### [Your assignment]
Write out the data that follows exactly, keeping every picture out.
● ● ● ● ●
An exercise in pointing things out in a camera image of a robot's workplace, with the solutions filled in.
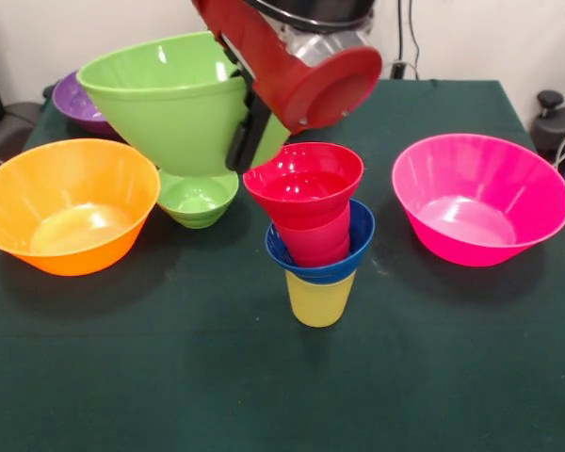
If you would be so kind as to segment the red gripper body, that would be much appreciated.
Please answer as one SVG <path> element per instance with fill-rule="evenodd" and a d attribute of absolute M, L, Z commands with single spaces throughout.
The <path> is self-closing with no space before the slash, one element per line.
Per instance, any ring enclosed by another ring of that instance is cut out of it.
<path fill-rule="evenodd" d="M 252 90 L 291 132 L 331 126 L 382 72 L 369 42 L 371 1 L 196 1 L 208 29 L 246 69 Z"/>

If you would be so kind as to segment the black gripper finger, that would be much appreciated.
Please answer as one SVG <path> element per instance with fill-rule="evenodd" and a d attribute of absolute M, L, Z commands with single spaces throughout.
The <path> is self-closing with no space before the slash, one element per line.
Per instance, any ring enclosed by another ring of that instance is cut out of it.
<path fill-rule="evenodd" d="M 244 104 L 247 114 L 235 129 L 225 159 L 226 168 L 236 173 L 250 168 L 271 117 L 270 108 L 252 89 L 248 90 Z"/>
● ● ● ● ●
### [Expected answer]
An exercise in pointing things out in a camera image of a robot's workplace, with the solutions filled in.
If you would be so kind as to segment the red gripper body, that would be much appreciated.
Please answer as one SVG <path> element per instance with fill-rule="evenodd" and a d attribute of absolute M, L, Z commands with single spaces throughout.
The <path> is self-closing with no space before the slash, one element per line.
Per instance, any ring enclosed by another ring of that instance is cut out of it.
<path fill-rule="evenodd" d="M 252 90 L 291 132 L 331 126 L 382 72 L 369 42 L 371 1 L 196 1 L 208 29 L 246 69 Z"/>

If you would be so kind as to segment the black gripper finger, that would be much appreciated.
Please answer as one SVG <path> element per instance with fill-rule="evenodd" and a d attribute of absolute M, L, Z commands with single spaces throughout.
The <path> is self-closing with no space before the slash, one element per line.
Per instance, any ring enclosed by another ring of that instance is cut out of it.
<path fill-rule="evenodd" d="M 244 104 L 247 114 L 235 129 L 225 159 L 226 168 L 236 173 L 250 168 L 271 117 L 270 108 L 252 89 L 248 90 Z"/>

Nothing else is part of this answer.